Credit: Lokantha/Wikipedia

Why $40 oil isn't bad news for everyone

The oil industry reels as American frackers and OPEC sheikhs refuse to stop pumping. So why has Wood Group just spent $150m on US rival Infinity?

by Adam Gale
Last Updated: 03 Dec 2015

If you’re stumped for bargain Christmas gift ideas after Black Friday, consider buying your loved ones a barrel of crude oil. Brent crude has just hit $43 (£29), its lowest price since the dark days of 2008-9. Considering it was over $110 last summer, that’s a pretty serious discount.

The cause is an ongoing price war between upstart US frackers and OPEC sheikhs jealous of their sliding market share. OPEC responded to America’s re-emergence as a major oil power by maintaining its own high production, in an effort to collapse the price and drive the high-cost frackers out of business.

It’s half worked. In a miracle of market alchemy, black gold has been transformed into so much lead, but the frackers don’t seem to be going anywhere, despite many fields operating at below cost. The reason appears to be because banks aren’t closing their lines of credit, perhaps because they’re fearful of receiving payment from defaulting firms in depreciating oil assets.  

In either case, US production in September was only 2.7% below its April peak, at 9.3 million barrels a day, according to the Energy Information Administration, and inventories are continuing to rise despite the arrival of winter.

All this would seem to point to the oil price remaining depressed for some time, which makes for an odd backdrop for oil and gas services business Wood Group to announce the $150m acquisition of Texan rival Infinity Group.

Except of course not every oil and gas company is feeling the pinch quite as severely. Broadly speaking, cheap oil is bad for upstream (exploration) but good for downstream (refining) as the margin between crude oil and refined products increases.

Wood Group provides services for both. Combined with its aggressive cost-cutting strategy (headcount fell 13% between December 2014 and the end of June), this kept its fall in first half earnings (EBIT) to only 7.4% to $226m.

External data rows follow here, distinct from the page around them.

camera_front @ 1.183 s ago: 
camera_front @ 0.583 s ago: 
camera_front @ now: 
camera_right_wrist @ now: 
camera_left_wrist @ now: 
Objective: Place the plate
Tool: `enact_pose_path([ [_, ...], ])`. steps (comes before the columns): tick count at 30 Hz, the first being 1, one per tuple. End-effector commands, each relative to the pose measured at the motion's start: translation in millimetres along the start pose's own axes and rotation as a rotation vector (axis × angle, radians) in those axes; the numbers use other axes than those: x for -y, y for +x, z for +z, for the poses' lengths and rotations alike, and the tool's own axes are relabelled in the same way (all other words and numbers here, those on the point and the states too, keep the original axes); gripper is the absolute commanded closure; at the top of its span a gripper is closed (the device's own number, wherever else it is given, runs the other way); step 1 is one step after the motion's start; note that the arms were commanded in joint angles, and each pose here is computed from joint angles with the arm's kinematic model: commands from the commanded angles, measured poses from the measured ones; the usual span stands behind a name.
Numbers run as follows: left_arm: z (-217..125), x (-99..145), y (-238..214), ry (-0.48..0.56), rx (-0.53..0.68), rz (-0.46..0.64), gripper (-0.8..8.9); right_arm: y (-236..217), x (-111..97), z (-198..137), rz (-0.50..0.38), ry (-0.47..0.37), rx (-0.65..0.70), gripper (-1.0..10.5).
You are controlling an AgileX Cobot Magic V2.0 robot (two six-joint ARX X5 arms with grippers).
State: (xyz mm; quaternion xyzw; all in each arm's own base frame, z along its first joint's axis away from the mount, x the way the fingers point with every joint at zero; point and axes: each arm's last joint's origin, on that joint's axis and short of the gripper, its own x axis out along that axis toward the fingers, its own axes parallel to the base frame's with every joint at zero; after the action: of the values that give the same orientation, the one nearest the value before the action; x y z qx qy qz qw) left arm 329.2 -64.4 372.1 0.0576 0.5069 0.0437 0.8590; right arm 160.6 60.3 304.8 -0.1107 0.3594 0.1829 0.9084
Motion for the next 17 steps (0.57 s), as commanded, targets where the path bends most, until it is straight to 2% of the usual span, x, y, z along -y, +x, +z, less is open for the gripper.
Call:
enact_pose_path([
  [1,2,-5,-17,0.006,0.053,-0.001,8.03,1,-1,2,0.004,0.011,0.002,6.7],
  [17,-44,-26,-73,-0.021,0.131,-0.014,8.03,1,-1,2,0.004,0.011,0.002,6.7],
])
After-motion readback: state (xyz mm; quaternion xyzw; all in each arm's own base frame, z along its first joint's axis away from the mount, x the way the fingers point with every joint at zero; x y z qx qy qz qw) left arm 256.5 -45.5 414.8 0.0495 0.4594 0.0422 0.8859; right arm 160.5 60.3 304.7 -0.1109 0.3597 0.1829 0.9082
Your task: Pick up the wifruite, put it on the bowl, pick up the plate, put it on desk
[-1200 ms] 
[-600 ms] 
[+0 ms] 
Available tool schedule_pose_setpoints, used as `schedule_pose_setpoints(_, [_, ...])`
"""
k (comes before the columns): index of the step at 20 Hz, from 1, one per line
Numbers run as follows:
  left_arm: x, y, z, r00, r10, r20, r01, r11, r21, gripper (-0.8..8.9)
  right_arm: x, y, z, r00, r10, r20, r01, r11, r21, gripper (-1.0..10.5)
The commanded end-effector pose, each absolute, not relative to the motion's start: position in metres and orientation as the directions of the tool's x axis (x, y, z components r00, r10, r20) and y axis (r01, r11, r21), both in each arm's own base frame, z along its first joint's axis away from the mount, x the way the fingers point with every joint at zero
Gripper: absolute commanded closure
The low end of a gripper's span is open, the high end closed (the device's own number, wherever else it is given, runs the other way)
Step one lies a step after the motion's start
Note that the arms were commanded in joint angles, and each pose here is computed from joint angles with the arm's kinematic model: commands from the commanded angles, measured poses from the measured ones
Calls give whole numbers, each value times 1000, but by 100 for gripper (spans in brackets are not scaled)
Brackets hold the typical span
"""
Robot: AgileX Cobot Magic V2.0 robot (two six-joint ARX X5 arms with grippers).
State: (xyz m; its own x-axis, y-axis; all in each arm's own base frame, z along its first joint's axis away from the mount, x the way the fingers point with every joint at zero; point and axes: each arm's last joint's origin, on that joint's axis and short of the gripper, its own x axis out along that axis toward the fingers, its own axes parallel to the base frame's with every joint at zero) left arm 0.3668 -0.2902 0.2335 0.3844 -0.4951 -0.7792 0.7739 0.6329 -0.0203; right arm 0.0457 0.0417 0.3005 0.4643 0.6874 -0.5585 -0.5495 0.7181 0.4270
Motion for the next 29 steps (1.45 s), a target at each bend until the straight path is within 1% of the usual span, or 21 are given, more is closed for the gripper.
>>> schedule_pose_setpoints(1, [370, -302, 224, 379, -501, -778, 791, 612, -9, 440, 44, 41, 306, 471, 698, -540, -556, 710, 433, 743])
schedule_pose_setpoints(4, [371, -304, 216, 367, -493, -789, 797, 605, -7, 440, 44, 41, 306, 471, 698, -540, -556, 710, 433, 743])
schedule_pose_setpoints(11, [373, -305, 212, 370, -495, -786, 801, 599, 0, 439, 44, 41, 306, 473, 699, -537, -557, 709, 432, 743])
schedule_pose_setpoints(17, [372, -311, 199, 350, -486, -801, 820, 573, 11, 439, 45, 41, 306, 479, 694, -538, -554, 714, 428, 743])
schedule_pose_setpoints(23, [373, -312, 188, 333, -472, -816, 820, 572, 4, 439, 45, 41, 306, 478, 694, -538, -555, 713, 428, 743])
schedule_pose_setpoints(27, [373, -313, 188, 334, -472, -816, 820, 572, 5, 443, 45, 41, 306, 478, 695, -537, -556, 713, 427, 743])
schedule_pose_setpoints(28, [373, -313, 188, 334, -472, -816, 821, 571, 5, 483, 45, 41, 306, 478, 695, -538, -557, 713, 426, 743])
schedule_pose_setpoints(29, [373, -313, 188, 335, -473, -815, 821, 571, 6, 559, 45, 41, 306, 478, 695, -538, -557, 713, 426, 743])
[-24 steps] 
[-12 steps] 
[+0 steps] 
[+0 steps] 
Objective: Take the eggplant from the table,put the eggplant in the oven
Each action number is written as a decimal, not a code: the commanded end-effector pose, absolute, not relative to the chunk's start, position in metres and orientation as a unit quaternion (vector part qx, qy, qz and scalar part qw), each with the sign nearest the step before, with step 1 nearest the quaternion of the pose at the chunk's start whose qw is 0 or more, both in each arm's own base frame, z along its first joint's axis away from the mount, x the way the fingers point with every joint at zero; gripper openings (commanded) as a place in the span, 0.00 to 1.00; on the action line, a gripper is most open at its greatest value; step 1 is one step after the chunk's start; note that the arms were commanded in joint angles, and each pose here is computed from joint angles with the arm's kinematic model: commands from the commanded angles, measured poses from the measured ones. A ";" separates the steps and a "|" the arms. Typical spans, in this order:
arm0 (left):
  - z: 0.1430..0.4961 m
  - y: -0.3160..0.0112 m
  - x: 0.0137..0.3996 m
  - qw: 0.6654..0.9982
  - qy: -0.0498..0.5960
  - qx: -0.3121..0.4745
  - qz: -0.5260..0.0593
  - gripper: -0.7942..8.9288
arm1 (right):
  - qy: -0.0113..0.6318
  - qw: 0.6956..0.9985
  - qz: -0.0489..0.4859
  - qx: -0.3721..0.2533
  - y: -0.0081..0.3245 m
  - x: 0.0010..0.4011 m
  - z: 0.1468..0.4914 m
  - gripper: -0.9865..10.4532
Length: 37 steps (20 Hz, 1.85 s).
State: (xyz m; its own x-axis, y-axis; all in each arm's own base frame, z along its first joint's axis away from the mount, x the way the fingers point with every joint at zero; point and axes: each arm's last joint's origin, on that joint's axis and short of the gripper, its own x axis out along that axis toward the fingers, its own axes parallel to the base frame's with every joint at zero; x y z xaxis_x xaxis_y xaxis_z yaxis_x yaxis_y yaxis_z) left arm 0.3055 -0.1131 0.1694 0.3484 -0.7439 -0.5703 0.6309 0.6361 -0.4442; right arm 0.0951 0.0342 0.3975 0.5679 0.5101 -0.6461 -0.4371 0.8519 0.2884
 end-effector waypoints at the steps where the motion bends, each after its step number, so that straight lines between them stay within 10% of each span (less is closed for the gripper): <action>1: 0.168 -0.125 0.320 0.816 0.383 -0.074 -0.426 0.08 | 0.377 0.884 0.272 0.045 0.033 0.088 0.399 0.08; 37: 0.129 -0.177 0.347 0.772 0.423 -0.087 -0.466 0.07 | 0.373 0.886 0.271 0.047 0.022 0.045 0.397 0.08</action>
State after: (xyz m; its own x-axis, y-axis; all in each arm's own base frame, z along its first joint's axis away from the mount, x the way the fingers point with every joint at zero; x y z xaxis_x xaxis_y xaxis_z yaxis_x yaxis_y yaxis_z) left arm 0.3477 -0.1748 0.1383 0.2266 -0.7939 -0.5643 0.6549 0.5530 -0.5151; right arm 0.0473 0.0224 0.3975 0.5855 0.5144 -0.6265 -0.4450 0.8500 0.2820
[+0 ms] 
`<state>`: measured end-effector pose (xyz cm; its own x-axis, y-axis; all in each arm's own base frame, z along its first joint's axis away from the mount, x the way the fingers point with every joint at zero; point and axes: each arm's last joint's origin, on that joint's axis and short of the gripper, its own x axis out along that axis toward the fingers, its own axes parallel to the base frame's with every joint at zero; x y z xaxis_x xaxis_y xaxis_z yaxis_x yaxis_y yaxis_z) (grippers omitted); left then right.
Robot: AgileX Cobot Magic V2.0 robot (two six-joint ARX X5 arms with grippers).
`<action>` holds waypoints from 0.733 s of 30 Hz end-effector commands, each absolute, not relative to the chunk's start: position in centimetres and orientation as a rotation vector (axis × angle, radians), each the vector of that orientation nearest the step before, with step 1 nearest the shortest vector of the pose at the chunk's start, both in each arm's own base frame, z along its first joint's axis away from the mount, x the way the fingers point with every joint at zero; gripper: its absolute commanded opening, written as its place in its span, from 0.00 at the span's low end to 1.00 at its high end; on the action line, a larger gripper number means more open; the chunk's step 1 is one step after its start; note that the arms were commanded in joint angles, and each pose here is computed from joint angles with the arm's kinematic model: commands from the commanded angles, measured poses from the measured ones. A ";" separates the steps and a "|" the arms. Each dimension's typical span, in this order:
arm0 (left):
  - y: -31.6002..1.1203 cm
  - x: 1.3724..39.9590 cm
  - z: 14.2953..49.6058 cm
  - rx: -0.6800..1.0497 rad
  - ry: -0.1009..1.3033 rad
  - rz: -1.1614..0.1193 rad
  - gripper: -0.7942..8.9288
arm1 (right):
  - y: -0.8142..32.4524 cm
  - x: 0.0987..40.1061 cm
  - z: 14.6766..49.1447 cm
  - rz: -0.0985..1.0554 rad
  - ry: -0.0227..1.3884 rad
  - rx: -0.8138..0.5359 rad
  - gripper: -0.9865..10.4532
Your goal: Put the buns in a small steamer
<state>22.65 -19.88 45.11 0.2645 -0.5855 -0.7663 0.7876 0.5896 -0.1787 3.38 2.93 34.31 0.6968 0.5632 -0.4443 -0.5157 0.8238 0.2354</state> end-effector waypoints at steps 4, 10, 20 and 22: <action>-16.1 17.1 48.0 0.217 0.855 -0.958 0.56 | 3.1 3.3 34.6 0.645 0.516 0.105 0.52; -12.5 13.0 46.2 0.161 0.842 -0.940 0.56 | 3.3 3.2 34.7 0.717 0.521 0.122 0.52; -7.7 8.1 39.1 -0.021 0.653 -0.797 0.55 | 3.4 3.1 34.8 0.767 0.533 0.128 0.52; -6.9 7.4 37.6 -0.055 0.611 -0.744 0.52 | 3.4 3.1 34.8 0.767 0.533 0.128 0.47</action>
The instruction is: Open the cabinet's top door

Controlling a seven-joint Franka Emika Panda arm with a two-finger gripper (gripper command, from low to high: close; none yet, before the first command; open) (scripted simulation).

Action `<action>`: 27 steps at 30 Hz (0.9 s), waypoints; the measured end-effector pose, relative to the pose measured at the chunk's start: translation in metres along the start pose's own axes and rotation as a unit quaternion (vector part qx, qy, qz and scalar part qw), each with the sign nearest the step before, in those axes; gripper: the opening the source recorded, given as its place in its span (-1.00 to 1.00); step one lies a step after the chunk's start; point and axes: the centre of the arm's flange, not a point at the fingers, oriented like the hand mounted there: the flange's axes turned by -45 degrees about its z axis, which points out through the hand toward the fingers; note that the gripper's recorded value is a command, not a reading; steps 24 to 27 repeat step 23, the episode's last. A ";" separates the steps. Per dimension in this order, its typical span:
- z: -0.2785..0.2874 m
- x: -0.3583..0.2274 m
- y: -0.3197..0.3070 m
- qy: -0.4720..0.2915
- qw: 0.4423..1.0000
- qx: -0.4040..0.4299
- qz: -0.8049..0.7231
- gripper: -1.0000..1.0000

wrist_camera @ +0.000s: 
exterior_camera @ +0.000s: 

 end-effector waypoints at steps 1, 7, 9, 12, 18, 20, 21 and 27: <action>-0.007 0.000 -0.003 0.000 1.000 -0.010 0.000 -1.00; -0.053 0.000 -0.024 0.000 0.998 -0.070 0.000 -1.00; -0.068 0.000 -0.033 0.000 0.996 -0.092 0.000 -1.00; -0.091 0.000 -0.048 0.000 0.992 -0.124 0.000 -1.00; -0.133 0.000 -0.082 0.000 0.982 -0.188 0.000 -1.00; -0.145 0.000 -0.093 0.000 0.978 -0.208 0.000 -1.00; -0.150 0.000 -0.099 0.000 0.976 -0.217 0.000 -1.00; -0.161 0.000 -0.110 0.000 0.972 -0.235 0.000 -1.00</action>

Not only can it afford to buy a rival, then, but also it has an incentive to do so. Infinity Group provides services to the downstream industry in America, where refining is traditionally more profitable than in Europe. Buying it will help Wood Group to diversify more towards downstream, much as Shell’s rather more pricey purchase of BG Group - which got approval in Australia today – is largely about diversifying into liquefied natural gas.

The purchase does imply that Aberdeen-based Wood Group believes cheap oil will persist for some time. If it thought crude would rebound to $100 in six months, surely gobbling up a struggling (read: cheap) upstream-focused business would be more tempting instead.

It may be in for a shock though, if rumours ahead of OPEC’s meeting in Vienna this week are accurate. The word is that the Saudis are willing to cut production so long as regional rivals Iran do the same. Victory for the frackers?  We’ll have to wait and see.